The newspaper-of-record, the Jewish News, began publishing in 1947. This paper is now the New Jersey Jewish News, and has the distinction of being the nation's second largest Jewish newspaper.
Shift to the Suburbs
In 1948, Newark was home to as many as 65,000 Jewish residents with an additional 21,000 Jews living in its suburbs. In the decades after World War ii, there was a large-scale movement to the suburbs to towns such as South Orange, West Orange, Livingston, and more recently, Millburn-Short Hills. Flight was intensified by the Newark riots of 1967 and paralleled similar movements by Jewish communities elsewhere into the suburbs. In the mid-1990s the Jewish population of Essex County, including Newark, numbered approximately 76,200. The Jewish population of Livingston was approximately 12,600, and the Jewish population of West Orange was approximately 16,900.
Mergers of Institutions and Agencies
In 1923, an agreement to merge 13 Jewish agencies resulted in Essex County's Conference of Jewish Charities. The Essex County Council of Jewish Agencies was formed in 1936. The Jewish Community Council of Essex County, established in 1944, went one step further and incorporated the community's welfare services, fundraising, and community relations programs within one central federation. The 1973 merger of towns in the greater Summit area with the Jewish Community Council of Essex County reflected the movement of Jews west to towns in Morris County.

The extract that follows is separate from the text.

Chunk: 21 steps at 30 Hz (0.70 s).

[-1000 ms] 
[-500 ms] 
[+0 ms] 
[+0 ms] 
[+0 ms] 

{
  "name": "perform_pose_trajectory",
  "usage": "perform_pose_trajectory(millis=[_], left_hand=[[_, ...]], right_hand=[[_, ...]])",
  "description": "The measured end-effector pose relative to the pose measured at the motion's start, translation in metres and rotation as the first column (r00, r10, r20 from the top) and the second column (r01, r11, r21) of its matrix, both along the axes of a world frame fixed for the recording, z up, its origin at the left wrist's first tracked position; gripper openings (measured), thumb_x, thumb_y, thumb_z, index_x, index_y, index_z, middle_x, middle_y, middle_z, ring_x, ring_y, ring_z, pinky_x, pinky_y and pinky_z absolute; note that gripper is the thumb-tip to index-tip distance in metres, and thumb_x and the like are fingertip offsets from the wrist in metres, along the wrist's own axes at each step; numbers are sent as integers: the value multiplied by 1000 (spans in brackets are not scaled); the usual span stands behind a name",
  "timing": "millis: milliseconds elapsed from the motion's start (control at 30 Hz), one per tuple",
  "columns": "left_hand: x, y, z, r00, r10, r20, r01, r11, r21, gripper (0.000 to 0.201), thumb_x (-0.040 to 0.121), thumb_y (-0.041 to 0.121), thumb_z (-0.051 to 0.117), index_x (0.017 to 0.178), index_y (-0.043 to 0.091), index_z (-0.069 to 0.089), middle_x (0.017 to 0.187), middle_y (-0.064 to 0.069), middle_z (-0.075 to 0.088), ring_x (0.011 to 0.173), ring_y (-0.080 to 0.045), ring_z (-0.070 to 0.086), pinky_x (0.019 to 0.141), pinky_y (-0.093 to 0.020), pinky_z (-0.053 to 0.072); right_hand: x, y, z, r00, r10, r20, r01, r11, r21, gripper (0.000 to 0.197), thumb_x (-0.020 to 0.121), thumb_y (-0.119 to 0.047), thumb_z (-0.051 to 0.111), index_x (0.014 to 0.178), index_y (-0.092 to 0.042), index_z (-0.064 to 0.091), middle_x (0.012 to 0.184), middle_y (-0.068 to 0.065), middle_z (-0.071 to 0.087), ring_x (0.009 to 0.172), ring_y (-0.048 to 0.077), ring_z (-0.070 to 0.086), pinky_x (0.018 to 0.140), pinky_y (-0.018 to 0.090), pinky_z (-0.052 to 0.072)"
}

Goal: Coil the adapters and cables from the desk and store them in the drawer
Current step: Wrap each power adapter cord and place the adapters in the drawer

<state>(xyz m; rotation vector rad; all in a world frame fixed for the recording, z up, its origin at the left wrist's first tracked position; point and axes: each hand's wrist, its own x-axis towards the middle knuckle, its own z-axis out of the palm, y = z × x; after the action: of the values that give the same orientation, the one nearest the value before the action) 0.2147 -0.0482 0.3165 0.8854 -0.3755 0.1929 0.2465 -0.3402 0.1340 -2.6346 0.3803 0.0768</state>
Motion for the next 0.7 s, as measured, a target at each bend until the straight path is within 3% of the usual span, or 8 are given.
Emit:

The last significant merger occurred in 1983 between the Jewish Community Federation of Metropolitan New Jersey (Essex County) and the Jewish Federation of Morris and Sussex to create the United Jewish Communities of MetroWest.
MetroWest in Footlights
Essex County's greatest contributions to Jewish life in America are in the broad field of entertainment. Theater owner Morris Schlesinger is credited with discovering singer/film star Al *Jolsonn; Dore *Schary, executive producer at mgm studios, produced as many as 350 movies and also wrote the Pulitzer Prize-winning play Sunrise at Campobello; Essex County claims world-famous comedian Joseph Levitch, a.k.a. Jerry *Lewis; composer Jerome *Kern attended Barringer High School; Broadway producer Burton Shevelove produced A Funny Thing Happened on the Way to the Forum; choreographer Dean Collins gave us the steps to the West Coast Swing; there was children's poet Ilo Orleans; Beat Generation poet Allen *Ginsberg; and Newark's Jewish neighborhoods, mom and pop merchants, synagogues, rabbis, and institutions have been immortalized on the pages of American literature by Pulitzer Prize-winning author and Weequahic High School graduate Philip *Roth, who depicts Newark time and again in his novels.